On December 19 2011 the UN passed Resolution 66/170. This declared that 11 October every year to be the International Day of the Girl child. It was felt that a separate day was needed from International Women's Day to raise awareness of issues that specifically related to female children, with a different theme being chosen every year. This year it's 'Innovating for Girls' Education'. But what exactly does this mean?
Education is something that most of us in the UK take for granted. We go to nursery as toddlers, move through primary and secondary education before deciding whether college and university are for us. Most of us even grumble about it, complaining about homework, early mornings, the lack of free time. But if we didn't have this opportunity, our lives would be completely different. In 2010 the UN estimated that the global female literacy rate was 79.7% which is nearly a whole 10% lower than the male average. And that's a wide ranging statistic. If you look more closely at literacy rate by country - at least those that have statistics - only 23 out of 207 have a higher female literacy rate than male. That's quite a shocking figure especially when considered alongside the fact that only 43 countries have a literacy rate that is equal across the sexes.
Now just think about that for a second. How important is reading to you? Without being able to read you wouldn't be able to do so many everyday things that we take for granted. You wouldn't be able to read the news, a text or this even. Imagine how difficult school would have been if you hadn't been able to read - nigh on impossible. Let's take that wider. How difficult would it be to get a job in the UK without a basic level of literacy? If girls grow up unable to read, they are automatically barred from so many professions in their future. They are forced to work in jobs that require little formal education that tend to be low-wage professions. A lack of education becomes a barrier of poverty, meaning most women are stuck in a cycle of having no education and being unable to provide it for their own children.
Why are girls being prevented from reaching their full potential? Obviously there are social and political issues surrounding female access to education, most notably highlighted in recent years by Malala Yousafzai, but there are other issues too. Girls are often required to stay at home in order to help care for younger siblings and help with household chores meaning that they miss days at school. Child marriage is also a major issue when it comes to female education - if a girl is married at a young age she's not simply expected to help at home but to run her own household. There is also a problem with low aspirations: if a girl knows that as a woman she'll never be able to reach beyond a certain point in the world of work, what motivation does she have to work hard at school? Why expend effort in gaining an education that you will be prevented from using merely due to your gender?

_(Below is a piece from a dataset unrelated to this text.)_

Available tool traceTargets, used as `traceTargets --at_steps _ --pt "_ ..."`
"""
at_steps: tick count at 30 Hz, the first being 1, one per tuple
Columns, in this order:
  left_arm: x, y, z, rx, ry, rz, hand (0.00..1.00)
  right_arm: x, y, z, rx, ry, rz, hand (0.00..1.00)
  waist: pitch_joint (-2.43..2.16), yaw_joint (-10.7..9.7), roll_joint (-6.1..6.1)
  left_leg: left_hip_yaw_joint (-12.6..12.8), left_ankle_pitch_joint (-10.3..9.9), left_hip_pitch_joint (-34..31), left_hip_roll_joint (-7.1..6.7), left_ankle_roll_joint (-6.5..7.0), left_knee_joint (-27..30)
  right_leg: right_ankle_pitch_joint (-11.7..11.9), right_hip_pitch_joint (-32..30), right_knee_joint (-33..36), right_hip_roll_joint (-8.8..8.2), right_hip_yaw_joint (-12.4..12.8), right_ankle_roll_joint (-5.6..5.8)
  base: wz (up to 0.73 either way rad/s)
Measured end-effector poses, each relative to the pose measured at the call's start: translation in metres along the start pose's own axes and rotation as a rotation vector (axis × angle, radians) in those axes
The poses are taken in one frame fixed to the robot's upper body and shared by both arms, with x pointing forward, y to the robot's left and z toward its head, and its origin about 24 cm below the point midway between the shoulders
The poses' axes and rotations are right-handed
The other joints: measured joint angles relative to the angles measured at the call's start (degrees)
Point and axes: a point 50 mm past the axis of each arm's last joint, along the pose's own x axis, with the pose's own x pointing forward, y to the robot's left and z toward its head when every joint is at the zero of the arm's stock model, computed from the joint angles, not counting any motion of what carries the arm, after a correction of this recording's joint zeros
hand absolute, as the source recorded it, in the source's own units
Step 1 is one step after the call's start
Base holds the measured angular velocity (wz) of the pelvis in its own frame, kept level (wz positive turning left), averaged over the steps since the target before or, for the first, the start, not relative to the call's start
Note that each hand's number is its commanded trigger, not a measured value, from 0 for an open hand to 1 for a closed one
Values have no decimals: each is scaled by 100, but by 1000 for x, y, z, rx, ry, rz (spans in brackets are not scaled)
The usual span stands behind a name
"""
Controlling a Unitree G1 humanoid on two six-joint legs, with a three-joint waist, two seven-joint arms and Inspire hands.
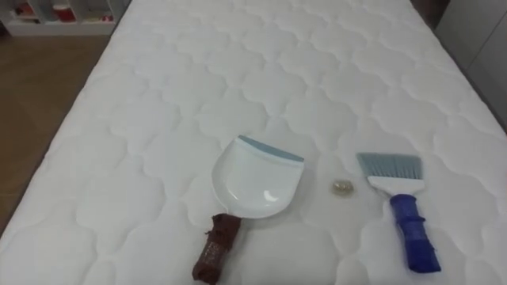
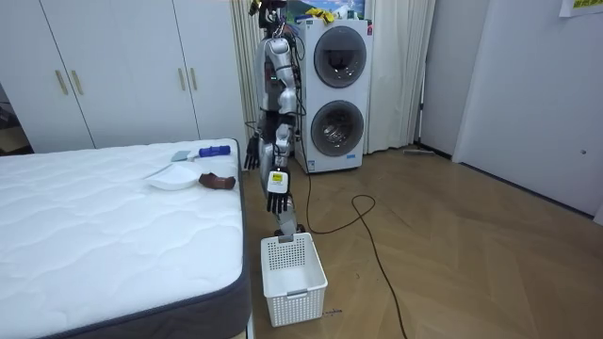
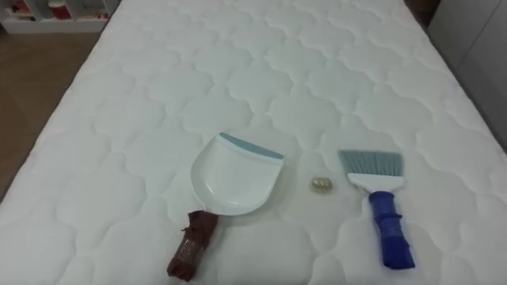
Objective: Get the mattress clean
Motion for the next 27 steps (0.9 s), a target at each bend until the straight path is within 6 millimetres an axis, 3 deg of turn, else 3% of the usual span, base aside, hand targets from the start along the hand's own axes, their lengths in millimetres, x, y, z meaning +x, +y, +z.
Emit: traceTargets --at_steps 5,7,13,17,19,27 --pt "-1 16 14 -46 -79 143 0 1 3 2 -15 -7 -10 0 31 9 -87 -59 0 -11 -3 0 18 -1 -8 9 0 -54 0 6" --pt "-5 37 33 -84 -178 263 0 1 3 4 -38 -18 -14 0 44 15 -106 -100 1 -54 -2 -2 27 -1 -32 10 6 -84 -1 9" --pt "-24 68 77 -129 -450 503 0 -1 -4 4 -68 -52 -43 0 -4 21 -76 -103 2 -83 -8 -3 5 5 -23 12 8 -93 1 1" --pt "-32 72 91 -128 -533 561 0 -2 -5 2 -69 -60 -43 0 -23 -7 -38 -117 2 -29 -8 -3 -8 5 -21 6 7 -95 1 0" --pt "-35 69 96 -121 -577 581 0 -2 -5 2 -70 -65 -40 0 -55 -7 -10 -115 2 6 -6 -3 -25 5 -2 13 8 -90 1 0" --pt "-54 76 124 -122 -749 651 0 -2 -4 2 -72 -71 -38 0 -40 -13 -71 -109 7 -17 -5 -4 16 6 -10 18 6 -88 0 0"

This year the UN have laid out some aims that they will be pushing for in terms of female education. These include things which are as simple as improving public and private methods of transport so that girls can actually get to school and working with banks to ensure that female teachers receive their salaries. They are also advocating revised curriculums that raise awareness of domestic violence and child marriages as well as helping girls understand the importance of sexual and reproductive health.
But all of these seem to be quite far away from us in the UK. So what is it that we should be thinking about this Friday? What issues are young girls facing in the UK? I feel that it's easy to talk about the over sexualisation of children and how they are being bombarded with sexual imagery through an increasingly cruder media. But what can we actually do about this? The answer, oddly enough, lies in education. The only way we can teach girls that the image they are shown through music videos, songs and magazines is not how they have to be is to tell them so. It's no good attempting to ban certain songs, censor certain pictures or even condemning particular stars publically. All that is going to do is increase their allure. They'll become idolised due to their subversive quality and is this really the message we want to get across?
So, instead of focusing on attacking those who are perpetuating this almost unattainable image, why not start by teaching girls that they have other choices? Let's take a positive approach and teach girls that they are free to grow up however they want to be. If a girl decides she wants to dress entirely in boys clothes and become a mechanic, encourage her. If she decides she wants to wear dresses and become a pop star, encourage her too! Girlhood is about having the freedom to explore your potential, the chance to make mistakes and learn from them. So that is what I feel this year's International Day of the Girl should be about: giving girls in the UK the space to grow into their own futures.